AUSTIN (KXAN) — This week, the Department of Energy announced a major breakthrough in nuclear science: fusion. Occurring on Dec. 5 at the Lawrence Livermore National Laboratory in California, it was the first successful fusion experiment using lasers. Why should you care?

“If we are able to develop this technology and get it into the form of say, a power plant, then we could have large amounts of very low cost, clean energy that has the has one thing that wind and solar don’t have, it has an on and off switch,” said Dr. Joshua Rhodes, a research scientist at the University of Texas.

Rhodes studies energy systems, how they’re used and how they could evolve in the future. He said fusion is that evolution.

“We’ve had theoretically known how fusion could work for well over a century now, but we’ve never actually been able to get more energy out than we put in,” Rhodes said.

What exactly is a fusion reaction?

During the experiment, scientists used lasers to blast a tiny piece of fuel. That fuel ignited because of a combination of heat, pressure and time.

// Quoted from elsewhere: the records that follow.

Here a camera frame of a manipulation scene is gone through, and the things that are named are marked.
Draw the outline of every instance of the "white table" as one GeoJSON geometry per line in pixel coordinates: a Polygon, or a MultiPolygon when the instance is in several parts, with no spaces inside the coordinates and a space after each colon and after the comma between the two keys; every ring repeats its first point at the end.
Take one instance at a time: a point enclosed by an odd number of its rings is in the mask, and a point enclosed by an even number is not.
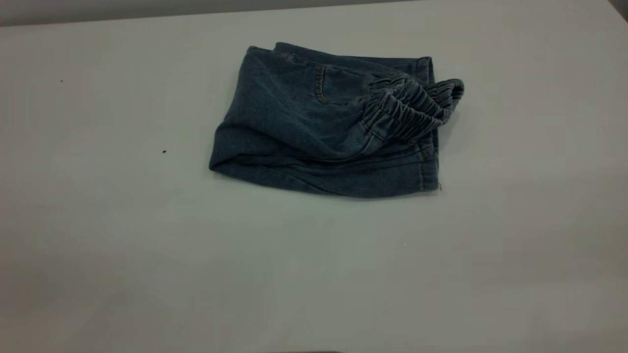
{"type": "Polygon", "coordinates": [[[627,136],[604,0],[1,28],[0,351],[627,352],[627,136]],[[276,41],[464,80],[443,190],[209,171],[246,48],[276,41]]]}

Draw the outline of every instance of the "elastic waistband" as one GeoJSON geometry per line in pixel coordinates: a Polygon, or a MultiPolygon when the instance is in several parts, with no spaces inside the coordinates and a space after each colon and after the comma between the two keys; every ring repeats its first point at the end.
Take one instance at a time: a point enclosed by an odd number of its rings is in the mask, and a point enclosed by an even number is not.
{"type": "Polygon", "coordinates": [[[362,123],[383,141],[414,144],[449,120],[463,93],[461,80],[426,87],[404,74],[376,80],[371,85],[362,123]]]}

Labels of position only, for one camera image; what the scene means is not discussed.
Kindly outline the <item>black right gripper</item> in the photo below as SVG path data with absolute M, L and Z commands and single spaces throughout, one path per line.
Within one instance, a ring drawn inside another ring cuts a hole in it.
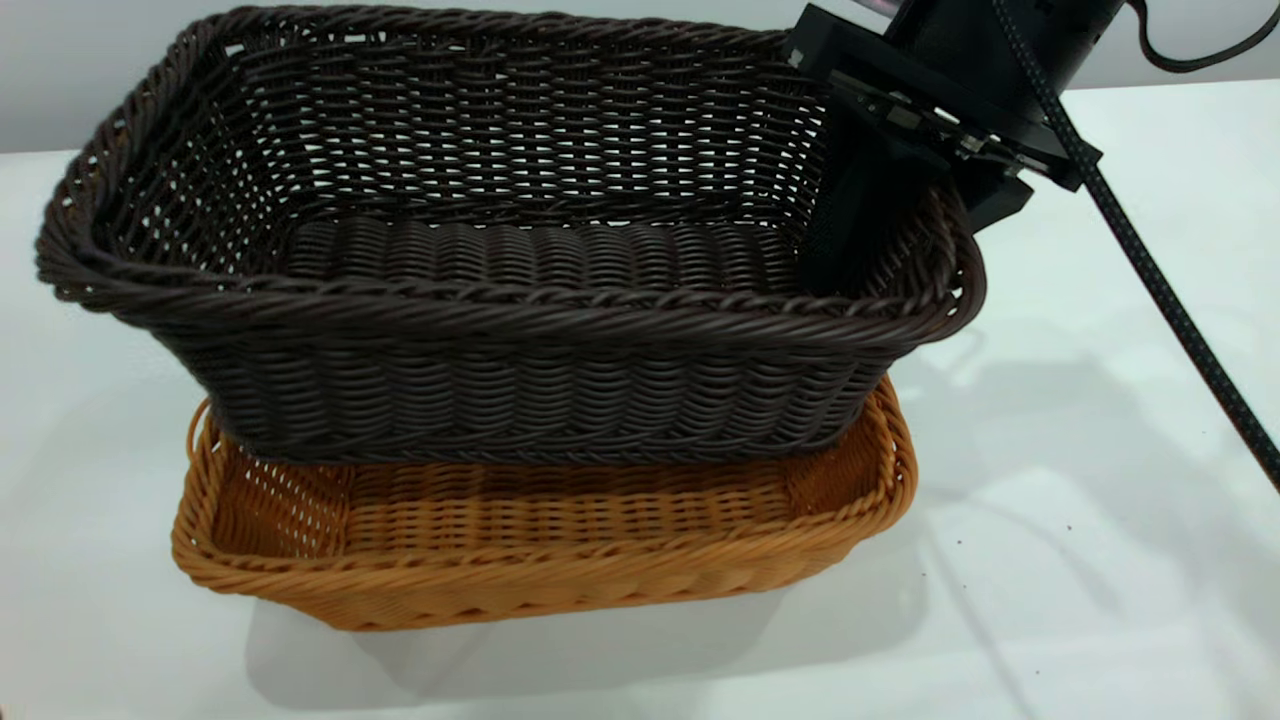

Rhodes said it took about two lightning bolts worth of energy to cause this reaction. The igniting fuel then released about two-and-a-half lightning bolts worth of energy, more than was put in.

Fusion doesn’t create dangerous waste. Nuclear fission, which involves splitting atoms, is the reaction used in modern nuclear power plants. As fission occurs, it creates nuclear waste.

During nuclear fusion, helium is created out of hydrogen gas. Helium is not a harmful gas, in fact, it is considered inert. The Earth’s helium supplies are facing a potential shortage. “So you start with hydrogen, you end up with helium, and more energy, hopefully,” Rhodes said.

While laboratories have been working on this experiment for decades, it actually happening was kind of a shock.

“It seems like things took a little bit more of a step than they were planning to.”

Fusion and clean energy in our future

Will we now be switching to fusion power? “I wouldn’t hold my breath for you know, a Mr. Fusion-powered DeLorean anytime soon,” Rhodes said, adding the technology is still a ways away.

“We’re probably still decades out before we’re going to have, you know, something that we’re ready to deploy at scale,” Rhodes noted, explaining that was once the case with wind and solar power.

President Joseph Biden said he would like to see fusion power plants operational in the next decade. While there are types of fusion power that are further along, like magnetic fusion, Rhodes said the laser-powered type displayed this week will take much longer.

“The joke was it’s been 50 years away for 50 years. Looks like we might have gotten a little closer this week.”